The recent US-Taliban deal might have given President Donald Trump a reason to rejoice, but Afghan President Ashraf Ghani’s rejection of the Taliban prisoner release clause in the US deal and Afghan women’s disappointment at the return of the Taliban to power cast a large shadow over the deal.

Afghan President Ghani: US is ‘Only a Facilitator’

Ghani remarked: “is not in the authority of the United States to decide, they are only a facilitator” a day after the deal was signed in Qatar, Doha. US Secretary of State Mike Pompeo observed that “talks between the Afghan government and Taliban groups will be “rocky and bumpy, but for the first time the conversation will be among the Afghan people.”

All these indicate that a topsy-turvy road is ahead for the deal.
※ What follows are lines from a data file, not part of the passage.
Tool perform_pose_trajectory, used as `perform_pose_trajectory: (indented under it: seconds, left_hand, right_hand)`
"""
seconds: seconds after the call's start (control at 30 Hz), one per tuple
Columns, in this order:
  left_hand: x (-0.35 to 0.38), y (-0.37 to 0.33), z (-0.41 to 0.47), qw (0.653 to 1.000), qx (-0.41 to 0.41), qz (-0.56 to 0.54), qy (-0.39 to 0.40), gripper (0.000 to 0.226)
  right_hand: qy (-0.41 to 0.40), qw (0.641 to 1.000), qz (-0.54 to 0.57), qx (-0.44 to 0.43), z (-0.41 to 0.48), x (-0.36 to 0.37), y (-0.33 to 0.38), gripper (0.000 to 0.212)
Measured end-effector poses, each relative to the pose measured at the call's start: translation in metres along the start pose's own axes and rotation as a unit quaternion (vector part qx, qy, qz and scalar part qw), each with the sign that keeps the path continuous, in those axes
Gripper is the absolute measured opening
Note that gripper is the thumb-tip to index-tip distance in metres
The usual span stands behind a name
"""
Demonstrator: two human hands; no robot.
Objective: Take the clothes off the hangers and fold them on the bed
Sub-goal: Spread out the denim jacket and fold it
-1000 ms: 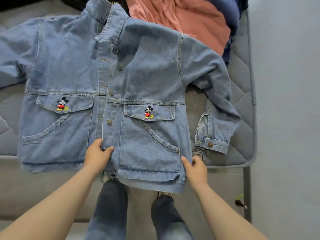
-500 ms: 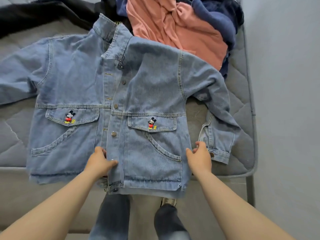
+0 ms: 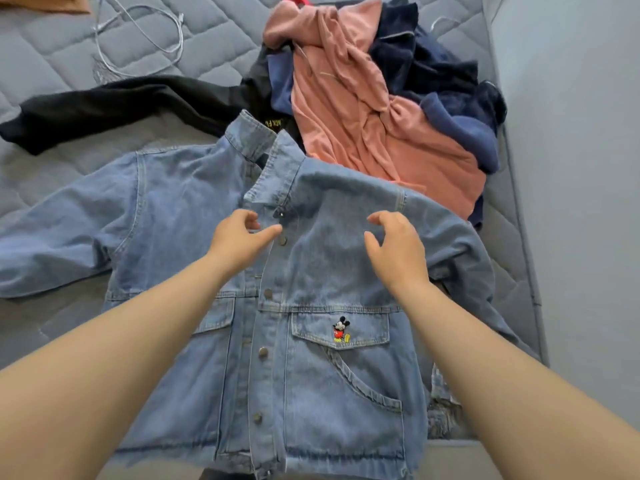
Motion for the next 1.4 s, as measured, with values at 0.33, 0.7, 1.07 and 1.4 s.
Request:
perform_pose_trajectory:
  seconds: [0.33,0.7,1.07,1.4]
  left_hand:
    - [0.002,-0.022,0.123,0.992,-0.053,0.108,0.024,0.052]
    - [0.018,-0.079,0.211,0.956,0.164,0.239,-0.032,0.013]
    - [0.035,-0.103,0.187,0.941,0.227,0.238,-0.079,0.048]
    - [0.141,-0.174,0.105,0.853,0.434,0.241,0.162,0.039]
  right_hand:
    - [0.003,0.983,-0.172,-0.059,0.116,0.025,0.034,0.039]
    - [0.033,0.991,-0.126,0.028,0.178,0.022,0.001,0.029]
    - [0.090,0.993,-0.069,0.029,0.179,0.007,-0.025,0.042]
    - [0.157,0.975,-0.027,0.153,0.122,-0.058,-0.137,0.059]
Point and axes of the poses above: each hand's wrist, its own z-axis towards the middle knuckle, its own x-axis out of the palm, y = z × x, the point moved 4 cm from there along z, towards the middle knuckle, and after that the axes turned 11 degrees about x, right-handed, at the moved point
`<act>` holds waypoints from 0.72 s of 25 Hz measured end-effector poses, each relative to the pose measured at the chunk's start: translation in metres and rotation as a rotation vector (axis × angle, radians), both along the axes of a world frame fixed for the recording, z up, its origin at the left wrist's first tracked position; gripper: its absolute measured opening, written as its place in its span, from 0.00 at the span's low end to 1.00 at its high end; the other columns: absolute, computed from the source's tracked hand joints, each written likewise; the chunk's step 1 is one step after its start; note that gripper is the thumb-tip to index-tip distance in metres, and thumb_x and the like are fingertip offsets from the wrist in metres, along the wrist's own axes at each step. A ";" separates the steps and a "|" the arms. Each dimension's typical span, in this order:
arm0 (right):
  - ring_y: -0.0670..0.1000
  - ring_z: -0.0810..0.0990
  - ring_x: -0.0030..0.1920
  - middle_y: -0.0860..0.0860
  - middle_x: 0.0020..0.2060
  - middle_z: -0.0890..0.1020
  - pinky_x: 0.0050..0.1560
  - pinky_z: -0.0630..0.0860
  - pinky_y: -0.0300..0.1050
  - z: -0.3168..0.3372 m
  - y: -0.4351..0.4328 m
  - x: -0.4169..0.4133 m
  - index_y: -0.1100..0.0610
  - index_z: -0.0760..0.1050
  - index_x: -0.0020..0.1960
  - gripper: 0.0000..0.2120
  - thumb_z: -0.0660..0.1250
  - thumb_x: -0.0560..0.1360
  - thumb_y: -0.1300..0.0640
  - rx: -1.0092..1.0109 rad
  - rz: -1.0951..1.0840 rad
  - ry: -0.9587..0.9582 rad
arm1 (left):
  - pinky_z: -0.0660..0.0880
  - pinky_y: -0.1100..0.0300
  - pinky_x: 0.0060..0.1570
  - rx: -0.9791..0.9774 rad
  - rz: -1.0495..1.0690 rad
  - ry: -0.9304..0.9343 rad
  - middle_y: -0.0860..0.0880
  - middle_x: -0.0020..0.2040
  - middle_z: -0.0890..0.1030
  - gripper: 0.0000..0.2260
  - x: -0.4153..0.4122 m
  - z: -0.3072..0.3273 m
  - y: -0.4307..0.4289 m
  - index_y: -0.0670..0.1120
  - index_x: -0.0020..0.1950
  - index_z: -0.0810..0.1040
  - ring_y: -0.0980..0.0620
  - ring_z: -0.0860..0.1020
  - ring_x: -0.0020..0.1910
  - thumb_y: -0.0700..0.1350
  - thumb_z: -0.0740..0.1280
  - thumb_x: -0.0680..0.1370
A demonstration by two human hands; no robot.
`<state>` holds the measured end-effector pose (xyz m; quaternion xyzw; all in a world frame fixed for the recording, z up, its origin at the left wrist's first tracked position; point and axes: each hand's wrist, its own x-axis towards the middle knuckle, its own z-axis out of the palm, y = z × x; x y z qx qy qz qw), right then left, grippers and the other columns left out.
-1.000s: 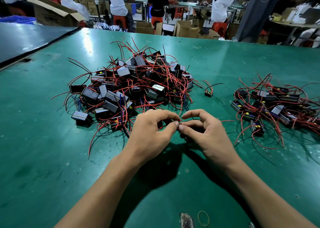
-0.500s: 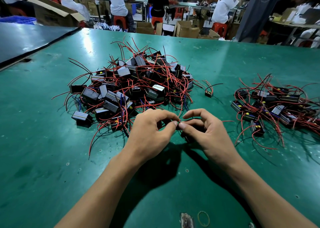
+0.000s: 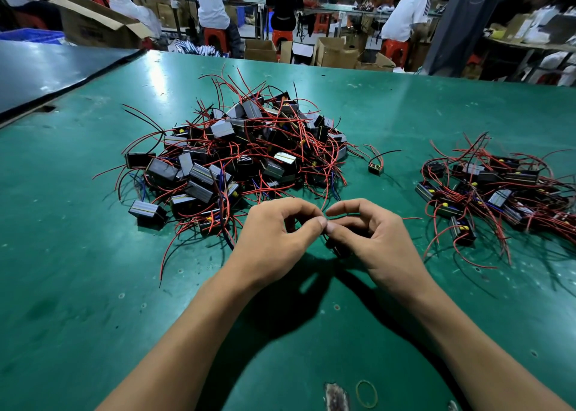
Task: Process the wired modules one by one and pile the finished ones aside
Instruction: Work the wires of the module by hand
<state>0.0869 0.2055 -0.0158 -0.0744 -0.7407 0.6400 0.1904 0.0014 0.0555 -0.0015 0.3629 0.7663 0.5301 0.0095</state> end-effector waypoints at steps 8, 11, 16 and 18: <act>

The Taliban wants the release of their 5,000 prisoners before they start negotiations, while the Afghan government wants to use those detainees as a bargaining chip to persuade the Taliban for a full ceasefire.

As per the agreement, Washington will reduce the number of its troops in Afghanistan to 8,600 from 13,000 within 135 days of signing. Provided the Taliban stick to their security guarantees and ceasefire, the US will also work with allies to proportionally reduce the number of coalition forces in Afghanistan over that time. More than 2,400 US troops have been killed during the conflict since the US invasion in 2001.

Afghan Women: Caught Between the Devil and the Deep Blue Sea

Women across strife-torn Afghanistan fear that the deal could deteriorate their already tenuous situation in the country. Women are nervous about losing their hard-won freedom in the pursuit of peace. They want peace, but not if the Taliban returns. A Taliban comeback will affect women’s right to freedom, work, and independence.

In Kabul, social activist Zahra Husseini told AFP, “I don’t trust the Taliban, they suppressed women when they were ruling.” Zahra termed the deal signing ceremony as a dark day, “I had this bad feeling that it would result in Taliban return to power rather than in peace.”

It is worth mentioning that the Taliban ruled for around five years with an iron fist starting in 1996 until the US invasion in 2001. During their rule, women were prevented from seeking education or work, and women were virtual prisoners living under a strict version of Islamic Sharia law.

The Taliban’s fall transformed women’s lives, particularly in urban areas, like Kabul, more so than in traditional rural Afghanistan. Women are anxious to see an end to the violence but are fearful of paying a heavy price.

Trump’s Hopes vs. the Likely Outcome

Trump’s desperation to get out of Afghanistan before the 2020 Presidential elections might adversely impact peace and prosperity in Afghanistan. The US-Taliban deal might be as controversial as Trump’s Israel-Palestine deal and prove to be merely an exercise to consolidate Trump’s vote bank in the US presidential election at the expense of real foresight and strategy.

Trump is hopeful that the Middle-East proposal and the Taliban deal will present a rosy picture of his skills as a statesman, however, regardless of the objective of the deal, it comes with huge risks. The intra-Afghan negotiations will be much more challenging than anticipated, especially more than the Western perspective understands. There has to be reconciliation between democratic modern Afghanistan that has been created since 2001 and the Taliban’s vision of an “Islamic Emirate”.

No doubt the priority for ordinary Afghans is an end to violence. The coming warmer spring weather — which is usually the fighting period — will show the world whether peace and tranquility will prevail in Afghanistan or not.